● **Directions**: Beginning with the line that contains "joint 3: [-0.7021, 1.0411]" and ending with the line that contains "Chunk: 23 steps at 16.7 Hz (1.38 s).", reproduce the lines of the entries below exactly, omitting pictures.

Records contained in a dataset

■ ■ ■ ■

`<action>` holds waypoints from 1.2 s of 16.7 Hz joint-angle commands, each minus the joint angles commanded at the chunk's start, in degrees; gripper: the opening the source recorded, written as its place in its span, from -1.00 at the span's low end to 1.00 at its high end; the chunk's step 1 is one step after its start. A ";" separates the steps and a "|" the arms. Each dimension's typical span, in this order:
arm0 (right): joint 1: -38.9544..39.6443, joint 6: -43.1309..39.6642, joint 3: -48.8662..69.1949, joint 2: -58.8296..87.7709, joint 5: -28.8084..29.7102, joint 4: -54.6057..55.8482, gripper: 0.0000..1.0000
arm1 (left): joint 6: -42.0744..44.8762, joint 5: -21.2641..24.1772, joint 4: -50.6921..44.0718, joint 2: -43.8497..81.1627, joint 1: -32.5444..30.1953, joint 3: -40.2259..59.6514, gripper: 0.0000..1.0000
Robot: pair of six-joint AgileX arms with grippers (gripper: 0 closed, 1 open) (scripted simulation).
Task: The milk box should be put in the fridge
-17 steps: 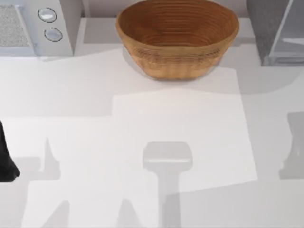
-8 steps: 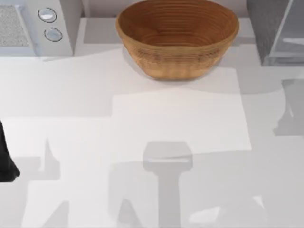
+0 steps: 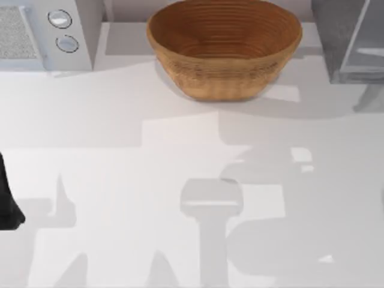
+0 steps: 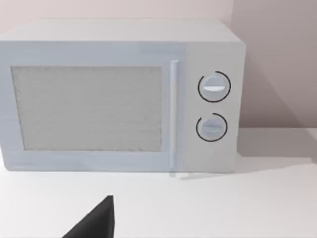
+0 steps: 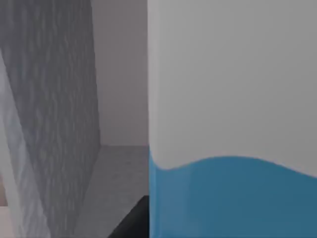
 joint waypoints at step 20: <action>-3.52 1.57 23.29 38.28 -3.57 16.17 -1.00 | 0.00 0.00 0.00 0.00 0.00 0.00 1.00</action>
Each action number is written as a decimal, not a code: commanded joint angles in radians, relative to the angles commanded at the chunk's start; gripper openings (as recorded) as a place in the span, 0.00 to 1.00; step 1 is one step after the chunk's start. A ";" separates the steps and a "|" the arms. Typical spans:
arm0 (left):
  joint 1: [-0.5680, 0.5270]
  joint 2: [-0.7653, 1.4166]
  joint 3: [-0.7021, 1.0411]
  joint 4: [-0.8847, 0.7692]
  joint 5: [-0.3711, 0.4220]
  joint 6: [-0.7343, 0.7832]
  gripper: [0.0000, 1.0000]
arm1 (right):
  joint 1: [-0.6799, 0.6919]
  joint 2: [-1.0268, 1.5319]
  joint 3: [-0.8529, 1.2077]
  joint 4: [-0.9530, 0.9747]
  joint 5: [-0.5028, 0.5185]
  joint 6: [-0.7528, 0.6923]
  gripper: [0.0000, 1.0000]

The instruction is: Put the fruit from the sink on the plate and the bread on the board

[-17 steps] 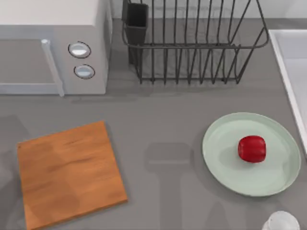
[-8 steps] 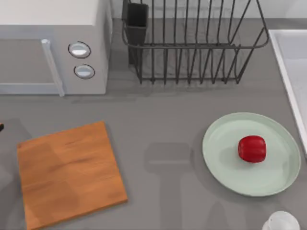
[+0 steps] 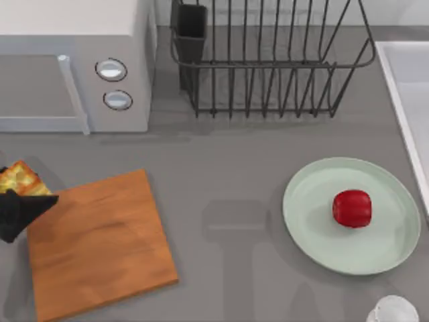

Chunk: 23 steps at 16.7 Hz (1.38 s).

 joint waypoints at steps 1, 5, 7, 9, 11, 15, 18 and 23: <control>-0.048 -0.014 -0.012 0.013 -0.067 -0.061 0.00 | 0.000 0.000 0.000 0.000 0.000 0.000 1.00; -0.255 -0.087 -0.070 0.068 -0.361 -0.328 0.00 | 0.000 0.000 0.000 0.000 0.000 0.000 1.00; -0.366 -0.130 -0.103 0.097 -0.520 -0.472 0.00 | 0.000 0.000 0.000 0.000 0.000 0.000 1.00; -0.477 -0.176 -0.137 0.127 -0.681 -0.618 0.00 | 0.000 0.000 0.000 0.000 0.000 0.000 1.00; -0.587 -0.224 -0.172 0.157 -0.841 -0.763 0.00 | 0.000 0.000 0.000 0.000 0.000 0.000 1.00; -0.785 -0.322 -0.243 0.210 -1.133 -1.027 0.00 | 0.000 0.000 0.000 0.000 0.000 0.000 1.00; -0.899 -0.382 -0.290 0.239 -1.305 -1.184 0.00 | 0.000 0.000 0.000 0.000 0.000 0.000 1.00; -0.979 -0.422 -0.323 0.258 -1.423 -1.291 0.00 | 0.000 0.000 0.000 0.000 0.000 0.000 1.00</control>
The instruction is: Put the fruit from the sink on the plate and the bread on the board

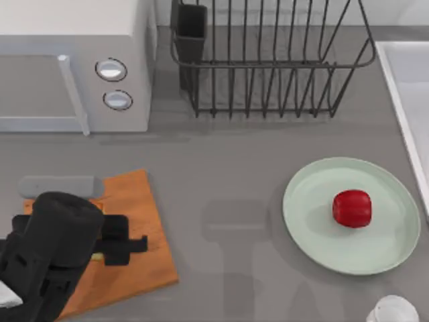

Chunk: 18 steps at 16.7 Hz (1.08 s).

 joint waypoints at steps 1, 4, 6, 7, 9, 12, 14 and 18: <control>0.000 0.000 0.000 0.000 0.000 0.000 0.00 | 0.000 0.000 0.000 0.000 0.000 0.000 1.00; 0.004 0.004 0.003 -0.001 0.002 0.003 0.00 | 0.000 0.000 0.000 0.000 0.000 0.000 1.00; 0.005 0.012 0.002 0.006 0.003 0.004 0.00 | 0.000 0.000 0.000 0.000 0.000 0.000 1.00; 0.008 0.023 0.002 0.017 0.005 0.006 0.00 | 0.000 0.000 0.000 0.000 0.000 0.000 1.00; 0.015 0.056 0.000 0.051 0.010 0.013 0.00 | 0.000 0.000 0.000 0.000 0.000 0.000 1.00; 0.032 0.121 0.001 0.126 0.023 0.027 0.00 | 0.000 0.000 0.000 0.000 0.000 0.000 1.00; 0.046 0.166 0.004 0.186 0.033 0.039 0.00 | 0.000 0.000 0.000 0.000 0.000 0.000 1.00; 0.073 0.251 0.009 0.297 0.052 0.062 0.00 | 0.000 0.000 0.000 0.000 0.000 0.000 1.00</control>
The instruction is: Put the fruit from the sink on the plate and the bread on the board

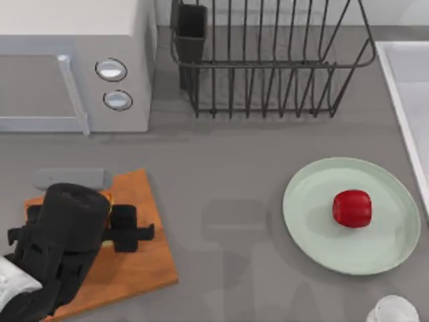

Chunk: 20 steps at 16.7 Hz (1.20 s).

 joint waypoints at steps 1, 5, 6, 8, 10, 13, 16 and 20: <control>0.006 0.018 -0.001 0.021 0.004 0.005 0.00 | 0.000 0.000 0.000 0.000 0.000 0.000 1.00; 0.015 0.057 -0.016 0.049 0.013 0.013 0.00 | 0.000 0.000 0.000 0.000 0.000 0.000 1.00; 0.015 0.057 -0.016 0.049 0.013 0.013 0.00 | 0.000 0.000 0.000 0.000 0.000 0.000 1.00; 0.015 0.057 -0.016 0.049 0.013 0.013 0.00 | 0.000 0.000 0.000 0.000 0.000 0.000 1.00; 0.015 0.057 -0.016 0.049 0.013 0.013 0.15 | 0.000 0.000 0.000 0.000 0.000 0.000 1.00; 0.015 0.057 -0.016 0.049 0.013 0.013 0.38 | 0.000 0.000 0.000 0.000 0.000 0.000 1.00; 0.015 0.057 -0.016 0.049 0.013 0.013 0.60 | 0.000 0.000 0.000 0.000 0.000 0.000 1.00; 0.015 0.057 -0.016 0.049 0.013 0.013 0.90 | 0.000 0.000 0.000 0.000 0.000 0.000 1.00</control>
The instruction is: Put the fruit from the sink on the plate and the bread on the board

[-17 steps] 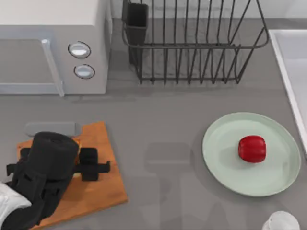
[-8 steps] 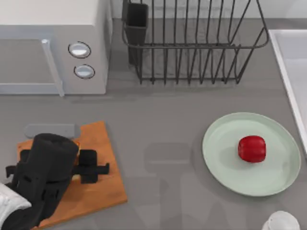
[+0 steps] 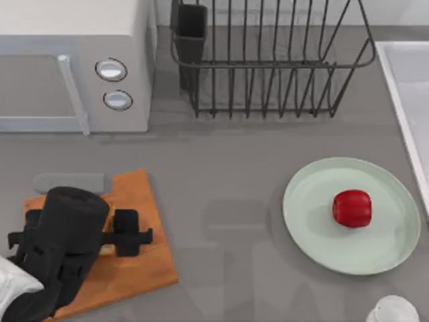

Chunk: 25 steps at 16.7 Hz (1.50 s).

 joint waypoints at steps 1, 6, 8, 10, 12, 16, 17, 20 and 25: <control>0.000 0.000 0.000 0.000 0.000 0.000 0.98 | 0.000 0.000 0.000 0.000 0.000 0.000 1.00; 0.000 0.000 0.000 0.000 0.000 0.000 1.00 | 0.000 0.000 0.000 0.000 0.000 0.000 1.00; 0.000 0.000 0.000 0.000 0.000 0.000 1.00 | 0.000 0.000 0.000 0.000 0.000 0.000 1.00; -0.001 0.000 0.000 0.000 0.000 0.000 1.00 | 0.000 0.000 0.000 0.000 0.000 0.000 1.00; 0.004 -0.012 0.002 -0.001 0.003 0.003 1.00 | 0.000 0.000 0.000 0.000 0.000 0.000 1.00; 0.064 -0.150 -0.016 -0.033 0.044 0.039 1.00 | 0.000 0.000 0.000 0.000 0.000 0.000 1.00; 0.088 -0.205 -0.026 -0.046 0.061 0.054 1.00 | 0.000 0.000 0.000 0.000 0.000 0.000 1.00; 0.176 -0.410 -0.067 -0.100 0.124 0.111 1.00 | 0.000 0.000 0.000 0.000 0.000 0.000 1.00; 0.343 -0.836 -0.153 -0.220 0.246 0.216 1.00 | 0.000 0.000 0.000 0.000 0.000 0.000 1.00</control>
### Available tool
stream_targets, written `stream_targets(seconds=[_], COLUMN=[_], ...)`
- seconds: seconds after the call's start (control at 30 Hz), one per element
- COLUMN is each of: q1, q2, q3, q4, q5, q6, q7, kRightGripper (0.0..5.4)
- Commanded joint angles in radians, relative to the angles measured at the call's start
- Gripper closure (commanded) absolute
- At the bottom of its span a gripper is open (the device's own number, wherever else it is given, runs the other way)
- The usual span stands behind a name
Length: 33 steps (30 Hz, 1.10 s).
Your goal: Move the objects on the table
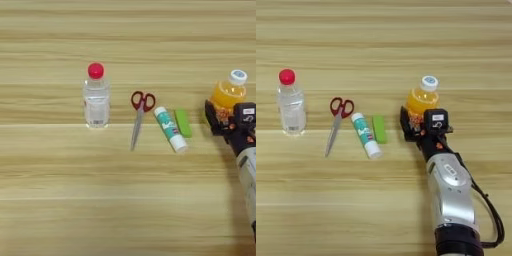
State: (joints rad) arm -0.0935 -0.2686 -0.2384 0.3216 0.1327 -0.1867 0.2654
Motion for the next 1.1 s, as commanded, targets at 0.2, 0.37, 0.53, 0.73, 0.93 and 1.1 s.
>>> stream_targets(seconds=[0.2,0.37,0.53,0.73,0.93,1.1], q1=[-0.055,-0.056,-0.052,-0.046,-0.012,0.028], q2=[-0.035,-0.032,-0.029,-0.031,-0.031,-0.025], q3=[-0.004,-0.005,-0.005,-0.01,-0.015,-0.017], q4=[-0.006,-0.004,-0.012,-0.031,-0.097,-0.168], q5=[-0.021,-0.023,-0.021,-0.016,-0.005,0.014], q6=[-0.021,-0.02,-0.018,-0.01,0.018,0.06], q7=[-0.015,-0.013,-0.013,-0.014,-0.007,0.0], kRightGripper=[1.47,0.92,0.4,0.03,0.03,0.03])
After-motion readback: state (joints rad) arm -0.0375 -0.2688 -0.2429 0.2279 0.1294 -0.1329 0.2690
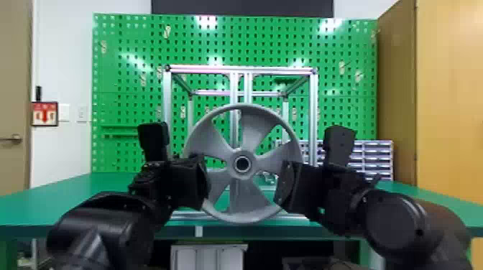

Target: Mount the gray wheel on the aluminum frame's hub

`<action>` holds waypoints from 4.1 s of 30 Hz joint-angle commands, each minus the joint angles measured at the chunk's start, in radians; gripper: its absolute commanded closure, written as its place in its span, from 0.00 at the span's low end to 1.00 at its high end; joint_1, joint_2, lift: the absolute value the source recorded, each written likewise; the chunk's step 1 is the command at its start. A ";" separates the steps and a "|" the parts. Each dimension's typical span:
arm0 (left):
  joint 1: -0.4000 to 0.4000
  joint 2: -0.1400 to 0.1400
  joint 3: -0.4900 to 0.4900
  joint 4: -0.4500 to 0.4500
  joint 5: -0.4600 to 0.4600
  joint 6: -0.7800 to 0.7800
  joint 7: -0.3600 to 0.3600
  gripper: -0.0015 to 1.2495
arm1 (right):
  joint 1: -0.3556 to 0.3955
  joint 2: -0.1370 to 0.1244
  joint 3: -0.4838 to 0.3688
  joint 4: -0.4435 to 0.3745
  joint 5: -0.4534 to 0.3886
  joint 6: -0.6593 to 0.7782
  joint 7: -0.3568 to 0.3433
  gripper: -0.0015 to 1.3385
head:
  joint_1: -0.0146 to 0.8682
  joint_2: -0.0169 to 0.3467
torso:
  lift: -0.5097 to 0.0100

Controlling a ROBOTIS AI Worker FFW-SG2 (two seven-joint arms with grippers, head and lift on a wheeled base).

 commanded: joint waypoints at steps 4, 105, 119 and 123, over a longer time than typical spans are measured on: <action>-0.012 -0.005 0.003 0.029 -0.004 -0.011 0.000 0.67 | -0.009 0.001 0.000 0.030 0.007 -0.015 0.000 0.86 | 0.01 0.06 | 0.02; -0.031 -0.025 -0.022 0.059 0.019 -0.020 -0.070 0.08 | 0.032 0.001 0.023 0.069 -0.035 -0.182 0.000 0.01 | 0.01 0.06 | 0.02; -0.026 -0.026 -0.023 0.039 0.002 -0.020 -0.072 0.05 | 0.038 0.001 0.037 0.069 -0.035 -0.200 0.000 0.00 | 0.01 0.06 | 0.02; -0.021 -0.026 -0.020 0.033 -0.003 -0.019 -0.072 0.05 | 0.040 0.001 0.034 0.069 -0.036 -0.200 0.000 0.00 | 0.01 0.06 | 0.02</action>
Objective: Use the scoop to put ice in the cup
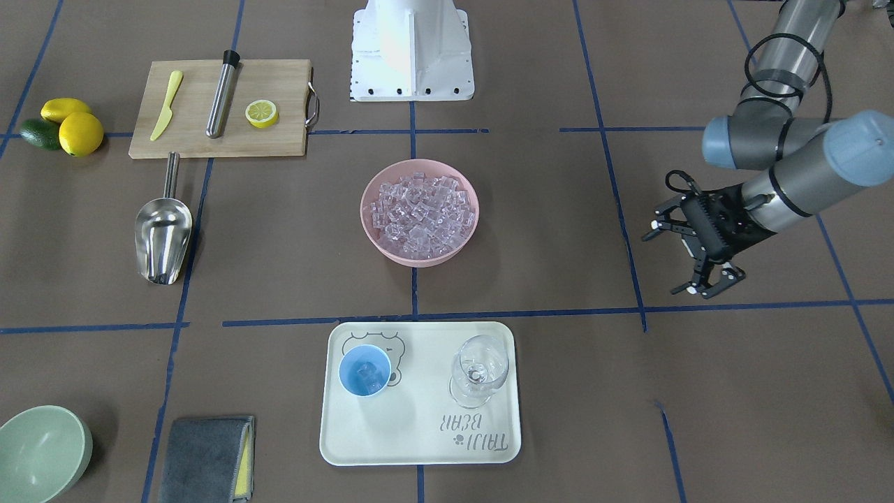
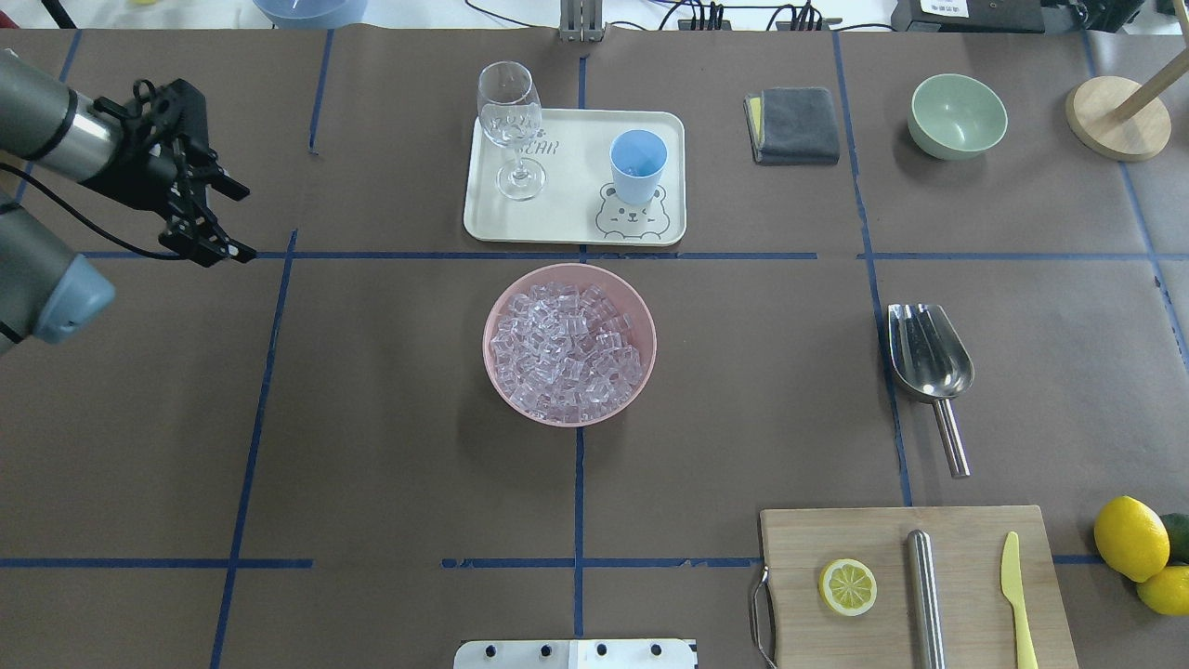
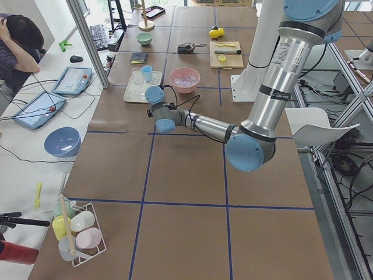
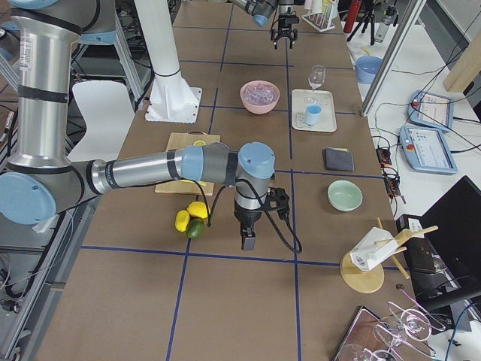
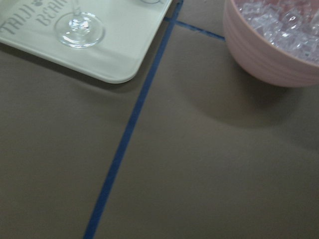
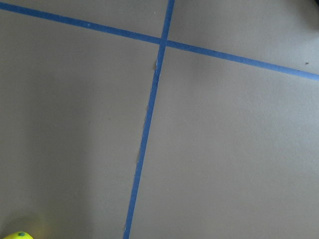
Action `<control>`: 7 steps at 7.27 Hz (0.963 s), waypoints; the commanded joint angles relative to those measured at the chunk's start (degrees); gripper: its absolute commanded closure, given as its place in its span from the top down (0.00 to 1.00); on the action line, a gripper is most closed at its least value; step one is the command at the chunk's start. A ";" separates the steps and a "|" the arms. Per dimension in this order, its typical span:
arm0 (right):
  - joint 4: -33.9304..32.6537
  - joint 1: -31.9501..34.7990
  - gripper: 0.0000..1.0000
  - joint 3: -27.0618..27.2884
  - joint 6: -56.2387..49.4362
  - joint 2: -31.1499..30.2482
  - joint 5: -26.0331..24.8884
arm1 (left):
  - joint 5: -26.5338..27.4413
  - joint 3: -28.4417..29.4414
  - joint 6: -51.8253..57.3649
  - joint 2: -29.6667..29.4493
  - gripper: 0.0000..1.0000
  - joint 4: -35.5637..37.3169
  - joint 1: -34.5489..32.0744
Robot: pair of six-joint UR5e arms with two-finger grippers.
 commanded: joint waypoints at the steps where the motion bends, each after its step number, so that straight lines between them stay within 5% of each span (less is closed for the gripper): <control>1: 0.10 0.11 1.00 0.14 0.05 -1.23 2.16 | 5.94 -3.57 17.49 -0.21 1.00 20.18 -9.28; 4: 1.14 0.11 1.00 0.06 0.05 -1.41 2.16 | 7.92 -0.86 13.95 4.60 1.00 29.90 -21.41; 7: 1.24 0.11 1.00 0.06 0.14 -1.15 2.16 | 1.34 -0.68 10.89 14.80 1.00 32.01 -33.04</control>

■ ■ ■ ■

● **Answer**:
  joint 3: [-0.7021, 1.0411]
  joint 4: [-0.8847, 0.7692]
  joint 5: [-0.3711, 0.4220]
  joint 6: [-0.7343, 0.7832]
  gripper: [0.0000, 1.0000]
arm1 (right):
  joint 1: [-0.6799, 0.6919]
  joint 2: [-1.0268, 1.5319]
  joint 3: [-0.8529, 1.2077]
  joint 4: [-0.9530, 0.9747]
  joint 5: [-0.5028, 0.5185]
  joint 6: [-0.7528, 0.6923]
  gripper: [0.0000, 1.0000]

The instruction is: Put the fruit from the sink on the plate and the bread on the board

[-17 steps] 
[-8 steps] 
[+0 steps] 

Chunk: 23 steps at 16.7 Hz (1.38 s).

With the answer given, the exercise is complete.